→ **THE TASK**:
Give back the data below word for word. Any image in it should be left out.

→ **DATA SHOWN**:

=== Section Start ===

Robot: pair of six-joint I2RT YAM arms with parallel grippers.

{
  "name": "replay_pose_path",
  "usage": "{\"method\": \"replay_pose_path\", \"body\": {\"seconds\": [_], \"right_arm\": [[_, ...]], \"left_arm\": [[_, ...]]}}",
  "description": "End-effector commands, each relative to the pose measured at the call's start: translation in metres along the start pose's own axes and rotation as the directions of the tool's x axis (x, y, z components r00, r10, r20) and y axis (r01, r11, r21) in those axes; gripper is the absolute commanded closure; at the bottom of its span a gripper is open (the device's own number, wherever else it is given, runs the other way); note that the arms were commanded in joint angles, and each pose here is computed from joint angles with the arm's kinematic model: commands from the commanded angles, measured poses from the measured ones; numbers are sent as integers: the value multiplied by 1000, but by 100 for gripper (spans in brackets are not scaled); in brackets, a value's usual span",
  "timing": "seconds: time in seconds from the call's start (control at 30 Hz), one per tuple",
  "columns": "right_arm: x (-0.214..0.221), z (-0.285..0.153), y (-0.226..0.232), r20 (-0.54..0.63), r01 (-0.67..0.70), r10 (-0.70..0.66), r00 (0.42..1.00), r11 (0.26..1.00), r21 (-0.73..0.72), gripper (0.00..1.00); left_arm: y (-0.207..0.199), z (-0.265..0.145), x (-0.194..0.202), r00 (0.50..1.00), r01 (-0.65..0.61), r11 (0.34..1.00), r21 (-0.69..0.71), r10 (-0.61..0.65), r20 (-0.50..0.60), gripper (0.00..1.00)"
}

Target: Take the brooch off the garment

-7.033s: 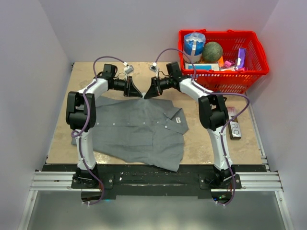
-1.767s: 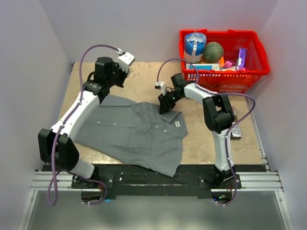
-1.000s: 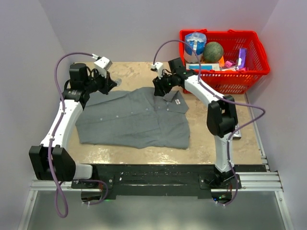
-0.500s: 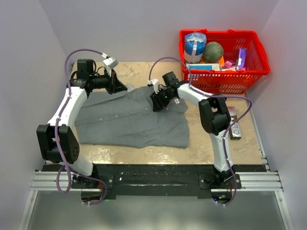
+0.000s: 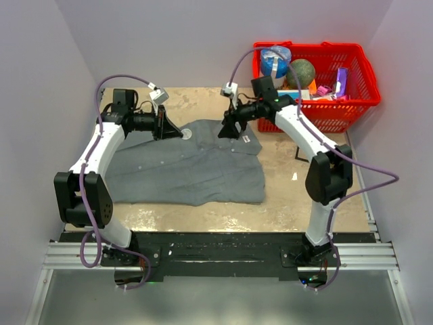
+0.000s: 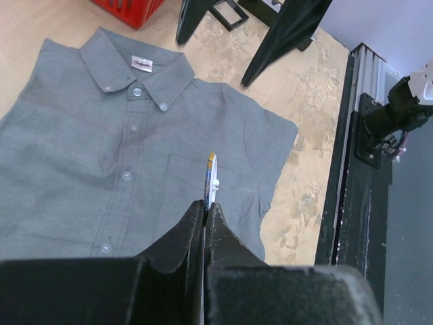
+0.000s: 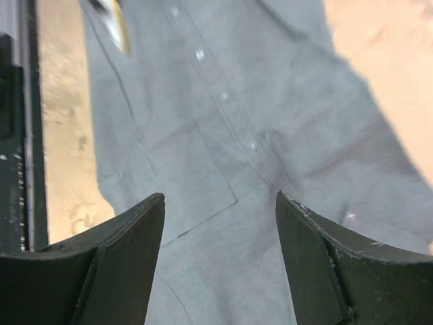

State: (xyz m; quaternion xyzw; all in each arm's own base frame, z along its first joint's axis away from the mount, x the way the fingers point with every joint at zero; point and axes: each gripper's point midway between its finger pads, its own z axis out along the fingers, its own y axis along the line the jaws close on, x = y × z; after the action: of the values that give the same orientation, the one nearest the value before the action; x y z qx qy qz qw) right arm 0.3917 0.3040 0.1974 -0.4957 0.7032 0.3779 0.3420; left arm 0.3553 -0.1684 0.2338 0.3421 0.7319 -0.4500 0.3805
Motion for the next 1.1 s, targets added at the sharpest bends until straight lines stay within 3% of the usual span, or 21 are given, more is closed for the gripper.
{"method": "replay_pose_path", "body": {"seconds": [0.0,0.13,0.17,0.2,0.23,0.43,0.63,0.7,1.07], "right_arm": [[-29,-15,24,79,29,-22,997,995,-96,30],[-37,-14,19,99,26,-18,995,996,-81,28],[-45,-15,18,109,30,-22,994,997,-75,21],[-51,-17,18,116,22,-13,993,997,-75,2],[-54,-17,18,121,23,-13,993,997,-79,2],[-96,-32,29,226,65,-42,973,994,-92,5],[-116,-34,42,313,41,17,950,983,-179,11],[-117,-32,44,314,-21,88,945,977,-210,13],[-124,-24,51,327,-29,115,938,966,-258,25]], "left_arm": [[-9,-1,-8,996,-82,994,73,81,22,100],[-7,3,-12,996,-88,992,92,86,24,100],[-6,4,-13,996,-90,992,93,88,23,100],[-6,6,-18,994,-105,990,91,103,29,100],[-7,7,-22,994,-110,990,92,107,33,100],[-5,8,-51,991,-106,993,43,102,84,100],[-19,16,-63,991,-64,989,132,48,121,100],[-25,19,-65,991,-61,985,160,41,125,100],[-36,31,-70,992,-61,975,214,35,125,100]]}}
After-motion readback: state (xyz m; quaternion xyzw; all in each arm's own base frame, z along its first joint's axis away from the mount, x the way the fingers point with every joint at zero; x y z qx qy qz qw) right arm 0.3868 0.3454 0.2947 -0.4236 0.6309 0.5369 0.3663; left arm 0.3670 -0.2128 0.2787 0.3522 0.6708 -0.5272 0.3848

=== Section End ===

→ **WRITTEN ANSWER**:
Robot: pair of six-joint I2RT YAM arms with parallel grippers.

{
  "name": "replay_pose_path",
  "usage": "{\"method\": \"replay_pose_path\", \"body\": {\"seconds\": [_], \"right_arm\": [[_, ...]], \"left_arm\": [[_, ...]]}}",
  "description": "End-effector commands, each relative to the pose measured at the call's start: translation in metres along the start pose's own axes and rotation as the directions of the tool's x axis (x, y, z components r00, r10, r20) and y axis (r01, r11, r21) in those axes; gripper is the absolute commanded closure; at the bottom of its span a gripper is open (the device's own number, wherever else it is given, runs the other way); note that the arms were commanded in joint angles, and each pose here is computed from joint angles with the arm's kinematic model: commands from the commanded angles, measured poses from the measured ones; numbers are sent as integers: the value multiplied by 1000, but by 100 for gripper (spans in brackets are not scaled); in brackets, a value's usual span",
  "timing": "seconds: time in seconds from the call's start (control at 30 Hz), one per tuple",
  "columns": "right_arm: x (-0.214..0.221), z (-0.285..0.153), y (-0.226..0.232), r20 (-0.54..0.63), r01 (-0.67..0.70), r10 (-0.70..0.66), r00 (0.42..1.00), r11 (0.26..1.00), r21 (-0.73..0.72), gripper (0.00..1.00); left_arm: y (-0.207..0.199), z (-0.265..0.145), x (-0.194..0.202), r00 (0.50..1.00), r01 (-0.65..0.61), r11 (0.34..1.00), r21 (-0.69..0.71), r10 (-0.61..0.65), r20 (-0.50..0.60), gripper (0.00..1.00)"
}

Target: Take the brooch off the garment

-7.033s: 
-1.767s: 
-1.000s: 
-0.500s: 
+0.000s: 
+0.000s: 
+0.000s: 

State: (xyz m; quaternion xyzw; all in each arm's own base frame, z along its first joint's axis away from the mount, x the way the fingers point with every joint at zero; point and axes: each gripper's point midway between its finger pads, its own z axis out along the fingers, its own y axis along the line the jaws close on, x = y × z; after the action: of the values that give the same orientation, the one nearest the value before the action; x y z qx qy qz qw) right arm 0.3917 0.3040 0.1974 -0.4957 0.7032 0.3779 0.3420; left arm 0.3553 -0.1684 0.2338 0.3421 0.7319 -0.4500 0.3805
Motion for the next 1.1 s, targets added at the sharpest bends until straight lines stay within 3% of the usual span, or 21 are given, more is closed for the gripper.
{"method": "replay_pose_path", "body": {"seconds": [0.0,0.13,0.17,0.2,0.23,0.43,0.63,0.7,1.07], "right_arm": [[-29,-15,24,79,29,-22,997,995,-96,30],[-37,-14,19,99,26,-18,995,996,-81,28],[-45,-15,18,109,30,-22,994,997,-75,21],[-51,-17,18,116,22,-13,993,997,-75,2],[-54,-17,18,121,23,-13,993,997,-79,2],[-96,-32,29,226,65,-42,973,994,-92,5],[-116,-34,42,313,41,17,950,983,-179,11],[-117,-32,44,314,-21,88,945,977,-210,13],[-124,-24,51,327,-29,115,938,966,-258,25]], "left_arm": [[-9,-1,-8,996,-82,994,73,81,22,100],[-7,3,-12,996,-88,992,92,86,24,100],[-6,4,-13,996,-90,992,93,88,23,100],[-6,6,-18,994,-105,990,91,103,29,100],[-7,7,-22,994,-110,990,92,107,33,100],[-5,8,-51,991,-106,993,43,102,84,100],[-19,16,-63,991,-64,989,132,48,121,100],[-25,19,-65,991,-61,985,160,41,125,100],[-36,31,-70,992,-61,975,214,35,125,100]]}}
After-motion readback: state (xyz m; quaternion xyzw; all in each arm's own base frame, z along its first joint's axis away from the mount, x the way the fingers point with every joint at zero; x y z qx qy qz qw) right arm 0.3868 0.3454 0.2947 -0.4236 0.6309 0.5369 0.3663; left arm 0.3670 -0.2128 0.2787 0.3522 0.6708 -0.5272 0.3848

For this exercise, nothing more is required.